This is the biggest bunch of BS I have ever heard. I can easily tickle myself, so can most ticklish people I know. If you can’t do it, you just aren’t trying hard enough.
The Cecil Adams column in question:
Despite your gift for autoticklification, most people find it more difficult to tickle themselves than it is for others to tickle them.
An experiment shown on a not-too-old episode of Scientific American Frontiers sheds a little bit of light on the phenomenon. The experiment had a feather connected by rods and levers to a small joystick. Whenever a subject moved the joystick, the feather moved in the same manner. They were to try to tickle themselves with this “remote-controlled” feather.
The result: People found it no easier to tickle themselves with this lever-controlled feather than it was to tickle themselves with their own fingers. But, it a short delay was added (so that the feather duplicated the movements of the control lever a second or two after-the-fact), then it was much easier for people to tickle themselves!
The theory that came out of this experiment: The mental tickle-cancelling mechanism that Cecil/Darwin talked about is not geared to the position of your tickle-fingers, but to the movement of your hand.
I have to go with <b>regbarkley</b> on this. Even though I’m not very ticklish it does sometimes cause me endless pleasure and frustration when the undersides of my feet are itchy. Really a Catch 22 situation: I want to scratch, but I can’t for long enough because the undersides of my feet are too ticklish…
-H
My experience is that when other people tickle me, I’m ticklish in a variety of spots (neck, feet, armpits, stomach, etc.), but the stomach is the only area where it is actually seriously painfully irritating. But when I tickle myself, only my stomach is ticklish, and then it’s just as ticklish as when other people tickle me.

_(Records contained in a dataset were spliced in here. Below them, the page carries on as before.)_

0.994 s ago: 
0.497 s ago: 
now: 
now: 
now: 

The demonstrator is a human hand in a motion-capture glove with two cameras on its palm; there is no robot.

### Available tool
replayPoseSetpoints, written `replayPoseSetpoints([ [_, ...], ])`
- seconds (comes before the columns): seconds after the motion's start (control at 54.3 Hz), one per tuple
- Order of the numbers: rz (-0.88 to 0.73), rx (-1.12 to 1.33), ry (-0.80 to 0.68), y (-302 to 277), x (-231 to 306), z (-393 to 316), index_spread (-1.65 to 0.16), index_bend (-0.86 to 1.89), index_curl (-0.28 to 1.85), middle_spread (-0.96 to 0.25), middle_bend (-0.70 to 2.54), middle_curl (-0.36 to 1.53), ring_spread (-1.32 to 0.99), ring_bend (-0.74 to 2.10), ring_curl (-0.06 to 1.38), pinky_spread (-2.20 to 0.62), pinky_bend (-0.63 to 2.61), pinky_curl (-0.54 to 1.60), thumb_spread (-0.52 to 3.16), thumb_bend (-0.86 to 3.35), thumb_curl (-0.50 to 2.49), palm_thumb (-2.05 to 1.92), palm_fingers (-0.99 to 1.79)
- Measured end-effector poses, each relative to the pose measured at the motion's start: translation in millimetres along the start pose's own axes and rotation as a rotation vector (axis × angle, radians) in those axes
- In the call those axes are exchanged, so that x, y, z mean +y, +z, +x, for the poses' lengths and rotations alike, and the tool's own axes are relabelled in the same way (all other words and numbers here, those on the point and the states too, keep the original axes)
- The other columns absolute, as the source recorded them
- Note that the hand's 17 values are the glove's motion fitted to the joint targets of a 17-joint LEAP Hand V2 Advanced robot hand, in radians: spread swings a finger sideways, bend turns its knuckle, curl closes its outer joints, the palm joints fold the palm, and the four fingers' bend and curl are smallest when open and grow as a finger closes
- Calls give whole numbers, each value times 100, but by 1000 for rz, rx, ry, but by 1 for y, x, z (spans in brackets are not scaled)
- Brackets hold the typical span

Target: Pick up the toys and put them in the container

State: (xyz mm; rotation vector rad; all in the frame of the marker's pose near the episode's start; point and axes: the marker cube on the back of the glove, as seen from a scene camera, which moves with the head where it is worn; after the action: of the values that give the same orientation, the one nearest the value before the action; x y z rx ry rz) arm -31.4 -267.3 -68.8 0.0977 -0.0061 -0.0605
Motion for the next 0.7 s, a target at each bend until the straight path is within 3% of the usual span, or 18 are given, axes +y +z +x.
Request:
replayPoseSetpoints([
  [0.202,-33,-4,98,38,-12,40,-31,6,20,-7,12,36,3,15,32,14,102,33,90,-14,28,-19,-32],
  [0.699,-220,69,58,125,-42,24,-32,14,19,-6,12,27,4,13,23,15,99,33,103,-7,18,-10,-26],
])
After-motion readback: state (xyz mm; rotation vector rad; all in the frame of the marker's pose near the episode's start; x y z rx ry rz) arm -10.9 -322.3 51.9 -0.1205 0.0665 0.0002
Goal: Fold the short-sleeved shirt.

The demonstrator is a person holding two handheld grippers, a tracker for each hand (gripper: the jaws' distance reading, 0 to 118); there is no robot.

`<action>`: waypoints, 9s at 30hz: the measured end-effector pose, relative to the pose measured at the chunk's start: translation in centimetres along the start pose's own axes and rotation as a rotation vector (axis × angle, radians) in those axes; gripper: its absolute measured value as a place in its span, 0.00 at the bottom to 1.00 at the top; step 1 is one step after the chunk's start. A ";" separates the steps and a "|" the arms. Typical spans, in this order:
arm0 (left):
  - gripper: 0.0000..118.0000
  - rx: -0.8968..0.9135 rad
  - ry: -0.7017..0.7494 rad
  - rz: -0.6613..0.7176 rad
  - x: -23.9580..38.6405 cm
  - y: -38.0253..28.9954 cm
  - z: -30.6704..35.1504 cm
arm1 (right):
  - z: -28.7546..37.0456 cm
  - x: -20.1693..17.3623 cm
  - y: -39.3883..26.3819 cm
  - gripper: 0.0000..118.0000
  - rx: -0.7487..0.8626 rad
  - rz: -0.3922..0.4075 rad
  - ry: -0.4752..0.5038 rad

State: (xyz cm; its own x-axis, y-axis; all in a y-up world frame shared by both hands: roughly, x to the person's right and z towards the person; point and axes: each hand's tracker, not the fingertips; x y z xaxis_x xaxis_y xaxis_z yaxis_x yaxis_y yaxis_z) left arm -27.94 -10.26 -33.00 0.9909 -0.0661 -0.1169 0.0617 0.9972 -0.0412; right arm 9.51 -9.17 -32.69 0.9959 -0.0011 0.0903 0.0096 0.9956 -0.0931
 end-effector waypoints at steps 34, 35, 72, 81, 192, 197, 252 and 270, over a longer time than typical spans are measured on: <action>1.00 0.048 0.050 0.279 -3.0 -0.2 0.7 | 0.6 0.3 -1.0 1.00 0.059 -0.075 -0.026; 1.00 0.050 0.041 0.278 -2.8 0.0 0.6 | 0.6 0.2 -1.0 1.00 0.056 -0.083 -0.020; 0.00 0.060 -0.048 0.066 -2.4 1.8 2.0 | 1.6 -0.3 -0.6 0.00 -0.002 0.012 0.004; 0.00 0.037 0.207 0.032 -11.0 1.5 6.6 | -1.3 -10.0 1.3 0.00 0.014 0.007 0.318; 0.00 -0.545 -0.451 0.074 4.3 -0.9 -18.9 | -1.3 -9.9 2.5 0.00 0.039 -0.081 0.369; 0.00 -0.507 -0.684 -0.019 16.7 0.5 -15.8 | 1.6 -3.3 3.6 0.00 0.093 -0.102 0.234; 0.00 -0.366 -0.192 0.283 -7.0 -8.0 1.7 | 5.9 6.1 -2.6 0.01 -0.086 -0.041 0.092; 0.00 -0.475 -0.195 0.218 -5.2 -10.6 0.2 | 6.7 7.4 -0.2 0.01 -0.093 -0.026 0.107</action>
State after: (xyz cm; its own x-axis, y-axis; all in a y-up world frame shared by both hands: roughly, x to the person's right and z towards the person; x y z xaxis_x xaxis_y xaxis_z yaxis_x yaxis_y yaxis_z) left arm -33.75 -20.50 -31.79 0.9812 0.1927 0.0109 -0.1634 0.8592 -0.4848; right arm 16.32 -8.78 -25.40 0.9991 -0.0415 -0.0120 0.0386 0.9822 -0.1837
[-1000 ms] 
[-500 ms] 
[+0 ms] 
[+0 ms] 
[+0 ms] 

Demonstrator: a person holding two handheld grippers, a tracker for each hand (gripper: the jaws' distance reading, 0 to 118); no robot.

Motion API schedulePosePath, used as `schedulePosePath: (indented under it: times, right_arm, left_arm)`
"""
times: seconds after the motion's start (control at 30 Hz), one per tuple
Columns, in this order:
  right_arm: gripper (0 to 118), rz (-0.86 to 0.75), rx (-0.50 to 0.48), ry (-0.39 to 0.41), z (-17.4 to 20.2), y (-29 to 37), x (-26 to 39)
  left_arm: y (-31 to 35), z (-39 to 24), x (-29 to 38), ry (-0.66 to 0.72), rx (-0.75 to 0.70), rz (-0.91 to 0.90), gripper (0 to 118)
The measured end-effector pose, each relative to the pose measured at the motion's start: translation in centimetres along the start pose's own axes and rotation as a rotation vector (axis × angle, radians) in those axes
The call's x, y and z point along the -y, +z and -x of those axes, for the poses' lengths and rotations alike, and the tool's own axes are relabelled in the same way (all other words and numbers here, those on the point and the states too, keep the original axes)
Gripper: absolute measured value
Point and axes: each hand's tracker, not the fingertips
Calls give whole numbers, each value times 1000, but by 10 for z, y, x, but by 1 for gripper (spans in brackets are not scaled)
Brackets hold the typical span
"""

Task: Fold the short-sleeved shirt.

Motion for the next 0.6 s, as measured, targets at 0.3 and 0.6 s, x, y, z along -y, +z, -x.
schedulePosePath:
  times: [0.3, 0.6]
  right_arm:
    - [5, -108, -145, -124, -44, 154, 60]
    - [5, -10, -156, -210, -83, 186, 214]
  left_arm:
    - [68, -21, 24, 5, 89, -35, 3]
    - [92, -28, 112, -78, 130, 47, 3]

Hence, I am more susceptible to tickling by others than myself … but in the one location I’m really super-ticklish, it doesn’t matter who or what is providing the stimulation – I hate it all equally.
Actually, there is a semi-medical reason for being ticklish. We have 2 types of tactile (touch) systems.
One is deep pressure aka the proprioceptive system which tends to calm things down. Ever bruise yourself then push on it to make the pain lesson? The deep pressure system in action. Hugs are a good example as well; look at the victims at a tragic incident…someone is usually hugging them while they cry/scream/etc in an attempt to calm them down.
Then there’s the discriminative system aka light touch (being able to find your keys in your pocket without looking for example). That one is also linked to the flight or fight response. People who have a hyperactive discriminative system tend to be very jumpy (tap one on the shoulder from behind and watch em hit the ceiling smirk) and also tend to be very ticklish.
My guess is tickling someone is triggering the flight or fight response, but since it is not necessarily a “danger” situation, the physical response is laughter…
I’m extremely ticklish, yet never have tickled myself. It just doesn’t work. (Thank goodness!)
Really? You need to get out more.
in regards to why are we ticklish. my guess is that laluna is on the right track. being ticklish is an evolutionary defense mechanism. thing of all the things (spiders and snakes) that can kill you in your sleep, or if your unaware of thier presence. being ticklish could warn you when you come into contact with these types of dangers.
Does make a nice theory…
Other forms of danger response seem to be consistent, watching a pratfall is only funny as long as there’s no blood and screaming (for most people anyway), parents pretending to drop children provokes laughter. If the same game was played by a stranger much tears and filled nappies (diapers).
Try the bottoms of your feet. I’m the same way: extremely ticklish, yet the only place I can tickle myself is the bottom of my feet.